4 Non-payment of charges Section 39 of the Port of London Act 1968 allows the PLA to recover charges owed to it about a vessel by distraint and sale of the vessel and its appurtenances, as well as goods by prison and sale of the goods or any other goods within the Port is connected to the person/s liable for payment of the dues.
Other charges (excluding pilotage charges)
The PLA has a number of extra charging rights outlined in the local harbor legislation that applies to it, including the ability to charge for anything done or given by them under Section 21(2) of the Port of London Act 1968. There is no statutory right to protest such charges. However, Section 27 of the Harbours Act of 1964 requires that they be reasonable.
Pilotage Charges
Section 10 of the Pilotage Act 1987 grants the PLA, as Competent Harbour Authority (CHA), the authority to charge pilotage charges. Section 31 of the Harbours Act 1964 (as modified by section 10 of the Pilotage Act 1987) allows the Secretary of State for Transport to object to this power. The PLA reserves the right to design the sequence of pilotage/non-pilotage moves as instructed by the Harbour Master, taking into account ship size, tide conditions, and pilot availability. Items in this Appendix are subject to change and amendment at any moment.
How higher port charges affect cargo shipments to Pakistan
“The port charges range between $50,000 and $100,000 per ship, depending on the size of the ship and the number of days it spends downloading or uploading cargo at a port in the country,” said Pakistan Ship’s Agents Organization (PSAA) Chairman Mohammed Rajpar after attending the first meeting of the cabinet-appointed committee to rationalize port charges.

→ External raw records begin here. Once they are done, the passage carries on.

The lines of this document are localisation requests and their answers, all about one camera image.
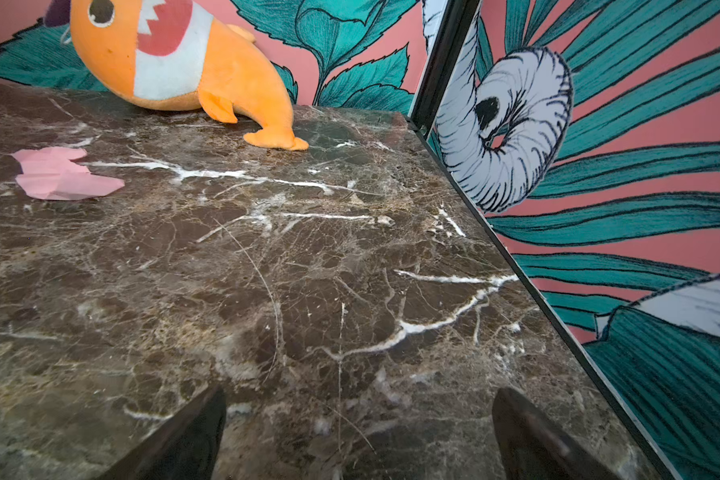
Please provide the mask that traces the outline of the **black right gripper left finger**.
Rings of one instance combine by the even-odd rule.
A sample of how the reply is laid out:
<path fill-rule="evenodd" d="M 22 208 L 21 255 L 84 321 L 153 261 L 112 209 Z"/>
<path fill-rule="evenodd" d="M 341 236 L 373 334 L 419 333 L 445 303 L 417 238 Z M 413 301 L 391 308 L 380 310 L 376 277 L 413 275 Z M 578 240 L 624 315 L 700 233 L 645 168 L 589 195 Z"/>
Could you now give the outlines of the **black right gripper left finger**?
<path fill-rule="evenodd" d="M 209 479 L 213 475 L 227 416 L 223 389 L 197 395 L 101 479 Z"/>

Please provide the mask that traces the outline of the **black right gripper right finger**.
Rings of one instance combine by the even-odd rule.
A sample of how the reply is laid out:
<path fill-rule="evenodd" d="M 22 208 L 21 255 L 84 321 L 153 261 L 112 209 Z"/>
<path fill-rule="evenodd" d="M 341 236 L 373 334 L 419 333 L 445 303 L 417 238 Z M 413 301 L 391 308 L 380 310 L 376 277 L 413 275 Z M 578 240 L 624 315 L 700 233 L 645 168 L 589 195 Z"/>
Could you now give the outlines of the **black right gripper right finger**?
<path fill-rule="evenodd" d="M 519 391 L 496 392 L 492 419 L 508 479 L 615 479 L 617 475 Z"/>

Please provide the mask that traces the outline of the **pink paper scrap far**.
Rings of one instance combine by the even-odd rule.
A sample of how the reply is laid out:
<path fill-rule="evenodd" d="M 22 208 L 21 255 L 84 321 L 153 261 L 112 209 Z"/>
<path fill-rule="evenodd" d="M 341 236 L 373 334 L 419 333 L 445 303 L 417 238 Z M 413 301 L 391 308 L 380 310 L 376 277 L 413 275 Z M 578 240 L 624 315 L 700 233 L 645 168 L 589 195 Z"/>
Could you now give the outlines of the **pink paper scrap far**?
<path fill-rule="evenodd" d="M 125 186 L 114 177 L 96 175 L 77 161 L 85 149 L 46 147 L 22 149 L 11 154 L 22 173 L 17 184 L 31 198 L 47 201 L 77 201 L 112 194 Z"/>

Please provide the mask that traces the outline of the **black right corner frame post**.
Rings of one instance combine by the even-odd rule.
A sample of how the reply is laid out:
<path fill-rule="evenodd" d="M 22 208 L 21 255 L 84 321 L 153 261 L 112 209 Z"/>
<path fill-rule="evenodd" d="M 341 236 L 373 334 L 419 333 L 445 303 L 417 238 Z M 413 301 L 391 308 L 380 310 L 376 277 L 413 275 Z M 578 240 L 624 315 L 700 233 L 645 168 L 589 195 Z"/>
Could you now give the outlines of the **black right corner frame post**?
<path fill-rule="evenodd" d="M 408 118 L 413 130 L 427 138 L 471 25 L 479 0 L 422 1 L 426 62 Z"/>

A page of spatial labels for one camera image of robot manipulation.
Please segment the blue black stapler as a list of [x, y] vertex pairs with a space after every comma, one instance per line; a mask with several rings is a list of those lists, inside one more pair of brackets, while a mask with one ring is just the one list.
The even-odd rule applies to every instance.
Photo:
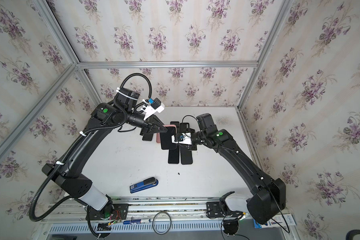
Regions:
[[142, 182], [136, 183], [130, 186], [130, 193], [137, 193], [143, 190], [147, 190], [153, 187], [156, 187], [159, 184], [159, 181], [155, 177], [148, 178]]

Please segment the blue marker pen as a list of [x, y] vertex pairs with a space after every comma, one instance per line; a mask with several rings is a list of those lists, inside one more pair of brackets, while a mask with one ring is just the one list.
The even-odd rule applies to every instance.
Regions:
[[151, 219], [134, 219], [123, 221], [123, 225], [140, 225], [140, 224], [149, 224]]

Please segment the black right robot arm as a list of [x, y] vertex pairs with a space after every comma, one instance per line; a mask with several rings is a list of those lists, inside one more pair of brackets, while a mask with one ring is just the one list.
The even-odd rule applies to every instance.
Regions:
[[261, 170], [225, 129], [219, 130], [210, 114], [196, 117], [200, 130], [195, 133], [178, 133], [171, 141], [180, 146], [203, 145], [222, 156], [237, 171], [248, 186], [252, 196], [246, 200], [250, 215], [264, 225], [286, 207], [286, 184], [273, 179]]

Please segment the blue white box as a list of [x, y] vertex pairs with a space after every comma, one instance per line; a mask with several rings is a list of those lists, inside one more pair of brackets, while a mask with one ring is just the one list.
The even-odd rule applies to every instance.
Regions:
[[296, 221], [292, 214], [285, 214], [285, 215], [276, 215], [271, 220], [267, 221], [265, 224], [261, 225], [255, 220], [253, 220], [255, 229], [265, 229], [265, 228], [277, 228], [277, 227], [284, 227], [287, 229], [287, 225], [289, 227], [296, 226]]

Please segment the aluminium mounting rail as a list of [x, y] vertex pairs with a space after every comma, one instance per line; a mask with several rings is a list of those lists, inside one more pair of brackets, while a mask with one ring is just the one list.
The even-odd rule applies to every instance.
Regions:
[[[212, 198], [113, 198], [114, 204], [129, 205], [126, 219], [152, 219], [158, 212], [167, 212], [173, 221], [208, 220], [207, 202]], [[85, 223], [85, 208], [74, 200], [68, 200], [57, 207], [42, 224]]]

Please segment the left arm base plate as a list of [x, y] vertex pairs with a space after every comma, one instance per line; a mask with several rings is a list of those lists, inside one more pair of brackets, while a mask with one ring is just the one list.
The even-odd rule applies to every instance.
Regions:
[[125, 220], [129, 206], [129, 204], [107, 204], [99, 211], [90, 207], [90, 213], [86, 216], [86, 220]]

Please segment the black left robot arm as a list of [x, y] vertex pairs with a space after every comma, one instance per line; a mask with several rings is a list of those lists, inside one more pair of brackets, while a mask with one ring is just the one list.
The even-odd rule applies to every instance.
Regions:
[[[125, 88], [127, 81], [133, 77], [141, 77], [148, 83], [148, 98], [142, 100], [141, 103], [138, 103], [140, 95], [137, 92]], [[82, 171], [104, 138], [124, 124], [140, 128], [142, 136], [167, 132], [168, 129], [164, 123], [155, 115], [164, 110], [164, 104], [159, 99], [152, 99], [152, 91], [152, 84], [147, 76], [133, 73], [123, 80], [112, 101], [101, 103], [94, 109], [84, 130], [80, 132], [67, 151], [54, 164], [43, 166], [42, 171], [47, 178], [31, 200], [29, 218], [32, 222], [43, 220], [69, 199], [74, 199], [84, 205], [87, 213], [95, 211], [97, 217], [105, 220], [111, 217], [114, 212], [111, 198], [99, 191]], [[36, 206], [50, 181], [58, 185], [68, 196], [59, 200], [38, 217]]]

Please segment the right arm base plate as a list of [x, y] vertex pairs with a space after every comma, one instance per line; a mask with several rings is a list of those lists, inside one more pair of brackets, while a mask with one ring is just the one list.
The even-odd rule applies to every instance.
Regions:
[[206, 217], [209, 219], [223, 218], [227, 216], [228, 208], [224, 202], [207, 202]]

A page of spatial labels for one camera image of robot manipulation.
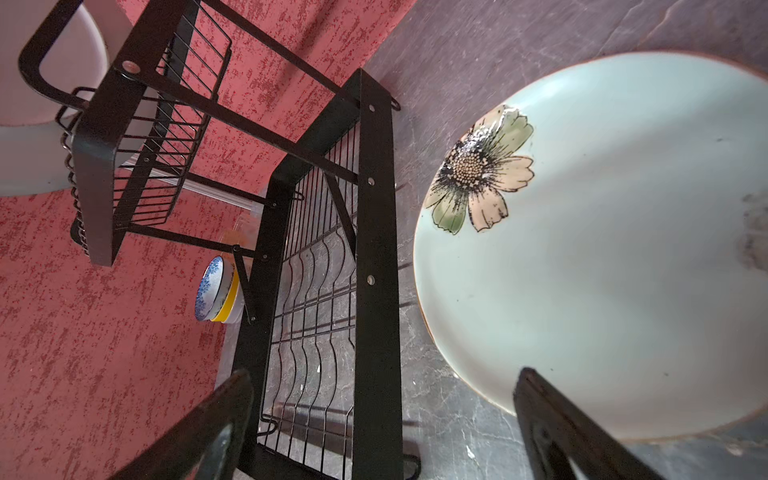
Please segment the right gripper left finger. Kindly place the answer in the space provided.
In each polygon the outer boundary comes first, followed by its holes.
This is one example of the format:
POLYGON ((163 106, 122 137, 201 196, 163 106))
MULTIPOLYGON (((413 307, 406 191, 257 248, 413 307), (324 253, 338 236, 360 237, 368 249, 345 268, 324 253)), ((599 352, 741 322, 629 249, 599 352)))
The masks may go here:
POLYGON ((235 371, 114 479, 231 479, 253 405, 247 370, 235 371))

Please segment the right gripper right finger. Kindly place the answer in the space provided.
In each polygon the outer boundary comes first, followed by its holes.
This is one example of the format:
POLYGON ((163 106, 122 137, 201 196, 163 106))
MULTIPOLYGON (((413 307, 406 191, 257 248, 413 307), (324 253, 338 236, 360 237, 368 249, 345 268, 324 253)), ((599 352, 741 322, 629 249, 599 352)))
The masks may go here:
POLYGON ((513 393, 518 424, 536 479, 659 479, 647 466, 536 370, 520 371, 513 393))

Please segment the yellow bowl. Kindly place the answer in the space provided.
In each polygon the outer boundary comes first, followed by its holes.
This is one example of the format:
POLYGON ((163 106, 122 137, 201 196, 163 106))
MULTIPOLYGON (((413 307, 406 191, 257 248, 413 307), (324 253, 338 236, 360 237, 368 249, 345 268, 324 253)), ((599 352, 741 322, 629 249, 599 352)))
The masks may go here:
POLYGON ((232 281, 224 300, 224 303, 219 312, 211 319, 211 322, 215 323, 228 323, 238 305, 238 297, 240 295, 240 279, 237 273, 233 274, 232 281))

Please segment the white blue floral bowl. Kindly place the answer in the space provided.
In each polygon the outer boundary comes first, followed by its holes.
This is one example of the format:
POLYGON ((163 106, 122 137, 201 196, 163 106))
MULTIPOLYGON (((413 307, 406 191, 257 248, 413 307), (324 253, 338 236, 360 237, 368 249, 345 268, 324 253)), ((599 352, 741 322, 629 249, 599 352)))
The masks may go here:
POLYGON ((208 264, 198 286, 194 303, 197 321, 213 321, 222 311, 234 279, 232 263, 222 256, 208 264))

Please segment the pale green plate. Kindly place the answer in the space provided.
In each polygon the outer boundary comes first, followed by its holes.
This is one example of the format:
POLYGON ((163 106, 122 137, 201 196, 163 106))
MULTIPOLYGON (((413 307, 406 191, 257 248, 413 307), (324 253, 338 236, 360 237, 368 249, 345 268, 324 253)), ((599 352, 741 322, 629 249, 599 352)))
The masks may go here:
POLYGON ((767 77, 635 52, 551 73, 452 146, 414 232, 418 304, 490 403, 536 370, 613 436, 767 408, 767 77))

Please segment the white floral plate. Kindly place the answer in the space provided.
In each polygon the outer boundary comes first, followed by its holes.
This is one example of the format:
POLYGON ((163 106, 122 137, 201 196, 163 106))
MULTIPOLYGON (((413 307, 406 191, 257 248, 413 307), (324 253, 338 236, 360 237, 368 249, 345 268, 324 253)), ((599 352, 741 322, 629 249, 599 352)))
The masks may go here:
MULTIPOLYGON (((1 195, 48 193, 69 186, 55 122, 61 105, 23 80, 18 60, 23 47, 53 10, 54 1, 1 3, 1 195)), ((97 88, 132 24, 116 1, 85 1, 41 64, 43 78, 72 92, 97 88)))

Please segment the pale pink bowl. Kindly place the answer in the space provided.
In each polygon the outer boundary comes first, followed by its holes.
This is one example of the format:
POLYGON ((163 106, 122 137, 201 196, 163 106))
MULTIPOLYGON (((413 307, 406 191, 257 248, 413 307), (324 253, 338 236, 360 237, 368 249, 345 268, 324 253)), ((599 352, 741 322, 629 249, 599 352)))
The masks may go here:
POLYGON ((245 309, 244 294, 242 292, 242 283, 240 281, 237 281, 237 285, 234 292, 235 292, 235 295, 233 297, 232 308, 226 319, 227 324, 240 323, 242 320, 244 309, 245 309))

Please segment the pink transparent cup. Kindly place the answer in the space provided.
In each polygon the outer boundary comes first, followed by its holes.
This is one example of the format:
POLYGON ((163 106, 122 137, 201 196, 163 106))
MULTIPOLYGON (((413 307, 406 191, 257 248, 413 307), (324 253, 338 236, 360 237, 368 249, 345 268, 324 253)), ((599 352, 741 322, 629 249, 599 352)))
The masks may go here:
POLYGON ((254 204, 251 209, 243 210, 232 227, 224 231, 221 241, 226 244, 239 245, 241 248, 254 250, 256 248, 264 206, 254 204))

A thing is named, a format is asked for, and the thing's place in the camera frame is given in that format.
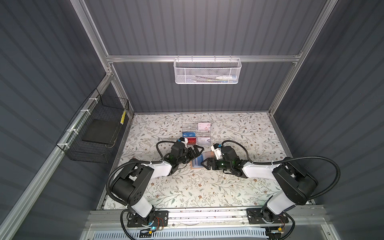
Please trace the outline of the blue credit card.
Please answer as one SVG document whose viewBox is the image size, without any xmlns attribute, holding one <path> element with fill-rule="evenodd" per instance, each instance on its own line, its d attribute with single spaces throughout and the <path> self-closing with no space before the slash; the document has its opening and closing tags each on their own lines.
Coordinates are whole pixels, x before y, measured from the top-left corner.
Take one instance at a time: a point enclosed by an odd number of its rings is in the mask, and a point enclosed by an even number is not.
<svg viewBox="0 0 384 240">
<path fill-rule="evenodd" d="M 193 159 L 192 160 L 192 168 L 194 169 L 199 169 L 199 168 L 203 168 L 202 166 L 202 162 L 204 161 L 204 156 L 203 155 L 200 155 L 198 156 L 197 158 Z"/>
<path fill-rule="evenodd" d="M 182 136 L 183 136 L 183 138 L 195 138 L 196 133 L 195 132 L 183 132 Z"/>
</svg>

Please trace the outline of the pink leather card holder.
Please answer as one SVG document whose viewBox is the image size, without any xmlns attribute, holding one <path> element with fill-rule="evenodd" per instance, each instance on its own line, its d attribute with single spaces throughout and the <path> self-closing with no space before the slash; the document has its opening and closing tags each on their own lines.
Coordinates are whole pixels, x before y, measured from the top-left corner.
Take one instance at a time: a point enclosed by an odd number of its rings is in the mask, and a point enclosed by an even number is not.
<svg viewBox="0 0 384 240">
<path fill-rule="evenodd" d="M 191 161 L 191 169 L 204 168 L 202 162 L 208 158 L 215 158 L 214 152 L 203 152 L 200 156 Z"/>
</svg>

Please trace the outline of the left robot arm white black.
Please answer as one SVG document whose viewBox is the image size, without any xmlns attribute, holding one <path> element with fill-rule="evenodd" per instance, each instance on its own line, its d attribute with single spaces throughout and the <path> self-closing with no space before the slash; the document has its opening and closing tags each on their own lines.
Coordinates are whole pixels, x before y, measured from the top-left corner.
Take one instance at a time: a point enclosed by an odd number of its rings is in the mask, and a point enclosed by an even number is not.
<svg viewBox="0 0 384 240">
<path fill-rule="evenodd" d="M 131 159 L 111 172 L 106 182 L 107 195 L 115 202 L 125 206 L 131 214 L 148 221 L 155 217 L 155 207 L 144 197 L 145 190 L 152 179 L 168 177 L 201 156 L 204 147 L 188 146 L 188 140 L 180 138 L 173 141 L 159 141 L 156 150 L 160 160 L 155 162 Z"/>
</svg>

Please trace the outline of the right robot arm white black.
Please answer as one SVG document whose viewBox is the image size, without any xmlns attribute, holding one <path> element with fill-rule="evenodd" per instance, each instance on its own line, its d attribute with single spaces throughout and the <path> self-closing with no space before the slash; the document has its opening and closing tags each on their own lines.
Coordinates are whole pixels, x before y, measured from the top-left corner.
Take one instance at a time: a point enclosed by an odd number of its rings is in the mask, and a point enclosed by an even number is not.
<svg viewBox="0 0 384 240">
<path fill-rule="evenodd" d="M 284 211 L 305 205 L 318 186 L 318 181 L 292 158 L 286 163 L 268 164 L 241 160 L 236 151 L 222 145 L 212 146 L 213 157 L 204 157 L 202 166 L 207 170 L 223 171 L 239 178 L 264 178 L 277 181 L 280 191 L 270 197 L 260 210 L 260 216 L 272 223 Z"/>
</svg>

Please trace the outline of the red card in organizer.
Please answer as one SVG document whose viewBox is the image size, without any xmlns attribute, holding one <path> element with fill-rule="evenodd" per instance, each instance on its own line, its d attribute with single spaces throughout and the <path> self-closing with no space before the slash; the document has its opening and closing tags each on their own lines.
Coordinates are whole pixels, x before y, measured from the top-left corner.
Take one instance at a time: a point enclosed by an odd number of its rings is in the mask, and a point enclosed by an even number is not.
<svg viewBox="0 0 384 240">
<path fill-rule="evenodd" d="M 187 142 L 188 145 L 195 145 L 197 143 L 196 137 L 188 137 L 187 140 L 188 140 Z"/>
</svg>

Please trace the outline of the white card in organizer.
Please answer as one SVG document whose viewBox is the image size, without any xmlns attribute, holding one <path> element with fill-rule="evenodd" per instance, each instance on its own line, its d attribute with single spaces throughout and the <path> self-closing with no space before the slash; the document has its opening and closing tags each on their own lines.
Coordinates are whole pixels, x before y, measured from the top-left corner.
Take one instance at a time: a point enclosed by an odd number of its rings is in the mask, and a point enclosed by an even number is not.
<svg viewBox="0 0 384 240">
<path fill-rule="evenodd" d="M 210 137 L 197 137 L 197 144 L 198 145 L 210 145 L 211 144 L 211 138 Z"/>
</svg>

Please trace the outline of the clear acrylic card organizer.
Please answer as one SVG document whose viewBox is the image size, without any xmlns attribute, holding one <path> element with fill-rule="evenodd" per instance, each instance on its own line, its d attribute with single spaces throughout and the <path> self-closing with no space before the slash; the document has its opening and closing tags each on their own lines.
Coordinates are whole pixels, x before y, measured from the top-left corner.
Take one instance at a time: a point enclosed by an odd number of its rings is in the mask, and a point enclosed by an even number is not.
<svg viewBox="0 0 384 240">
<path fill-rule="evenodd" d="M 183 132 L 195 132 L 197 137 L 210 137 L 211 138 L 211 130 L 210 131 L 199 131 L 198 123 L 189 123 L 182 125 L 182 133 Z"/>
</svg>

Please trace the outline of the pink card in organizer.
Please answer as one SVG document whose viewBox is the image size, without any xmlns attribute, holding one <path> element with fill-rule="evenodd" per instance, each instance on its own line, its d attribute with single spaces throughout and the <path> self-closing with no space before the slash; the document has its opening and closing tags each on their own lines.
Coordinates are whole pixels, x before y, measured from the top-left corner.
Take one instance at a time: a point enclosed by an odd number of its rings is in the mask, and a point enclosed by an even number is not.
<svg viewBox="0 0 384 240">
<path fill-rule="evenodd" d="M 211 130 L 211 123 L 209 123 L 209 122 L 198 123 L 198 130 L 199 131 L 210 131 Z"/>
</svg>

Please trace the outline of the yellow tag on basket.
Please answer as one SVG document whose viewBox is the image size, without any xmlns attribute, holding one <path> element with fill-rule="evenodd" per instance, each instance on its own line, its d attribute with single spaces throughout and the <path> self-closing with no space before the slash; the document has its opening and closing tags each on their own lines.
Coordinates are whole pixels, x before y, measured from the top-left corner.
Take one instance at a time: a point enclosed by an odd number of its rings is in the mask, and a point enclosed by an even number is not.
<svg viewBox="0 0 384 240">
<path fill-rule="evenodd" d="M 120 124 L 121 124 L 121 125 L 124 124 L 126 115 L 127 115 L 127 111 L 124 110 L 123 113 L 122 113 L 122 116 L 121 116 L 121 120 L 120 120 Z"/>
</svg>

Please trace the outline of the white tube in basket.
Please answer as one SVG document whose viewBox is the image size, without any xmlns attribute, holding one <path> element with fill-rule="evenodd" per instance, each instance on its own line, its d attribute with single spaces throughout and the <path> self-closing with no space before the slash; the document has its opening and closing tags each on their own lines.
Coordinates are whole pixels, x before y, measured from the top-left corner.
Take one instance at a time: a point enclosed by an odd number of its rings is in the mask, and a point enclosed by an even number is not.
<svg viewBox="0 0 384 240">
<path fill-rule="evenodd" d="M 224 75 L 224 76 L 218 76 L 216 77 L 218 81 L 225 82 L 225 83 L 234 83 L 236 84 L 238 82 L 238 76 L 237 75 Z"/>
</svg>

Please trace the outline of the black pad in basket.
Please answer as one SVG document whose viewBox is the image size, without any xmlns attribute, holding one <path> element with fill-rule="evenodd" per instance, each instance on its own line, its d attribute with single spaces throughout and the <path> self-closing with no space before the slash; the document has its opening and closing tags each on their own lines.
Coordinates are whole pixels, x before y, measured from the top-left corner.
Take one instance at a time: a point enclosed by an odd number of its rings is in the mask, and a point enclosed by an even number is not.
<svg viewBox="0 0 384 240">
<path fill-rule="evenodd" d="M 109 144 L 116 133 L 117 127 L 118 123 L 116 122 L 94 119 L 82 136 L 82 141 Z"/>
</svg>

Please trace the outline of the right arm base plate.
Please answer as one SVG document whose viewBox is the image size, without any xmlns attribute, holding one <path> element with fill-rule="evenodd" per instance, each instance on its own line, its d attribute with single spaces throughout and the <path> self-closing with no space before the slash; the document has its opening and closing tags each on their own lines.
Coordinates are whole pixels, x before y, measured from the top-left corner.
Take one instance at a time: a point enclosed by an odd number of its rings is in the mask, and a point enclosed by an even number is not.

Port dues, pilotage in and out, pilotage charges, ship berthing, and storage are some of the most important port charges.
Freight costs have risen by 700% worldwide as a result of abnormal import growth following the reopening of global markets following COVID-19 pandemic-related lockdowns, according to previous reports.
According to reports, regional and international corporations have formed a cartel to impose unnecessarily high freight costs in an attempt to profit from the post-Covid situation. Pakistani exporters pay shipping companies $5-6 billion in foreign freight rates.
Rajper, on the other hand, said that the unusual spike in freight prices was a one-time occurrence unrelated to port expenses. They are two distinct things, he explained.
Rajper stated that the administration intends to rationalize port tariffs to facilitate corporate transactions. It is important to highlight that the actual price of doing business in the country has risen since the government raised power tariffs to meet the IMF’s $6 billion loan terms.
Future outlook
“During the discussion, options for rationalizing port charges in contrast to regional ports were discussed. To achieve ultimate port charge rationalization, all stakeholders may be required to lower charges. It would only be achievable if the available circumstances in both the ports and shipping sectors were considered equally,” according to a news release published by the Karachi Port Trust (KPT).
Rajper went on to say that the next stage is to collect relevant data and information to analyze how and from which headings the port charges might be rationalized, for which the panel will continue to meet.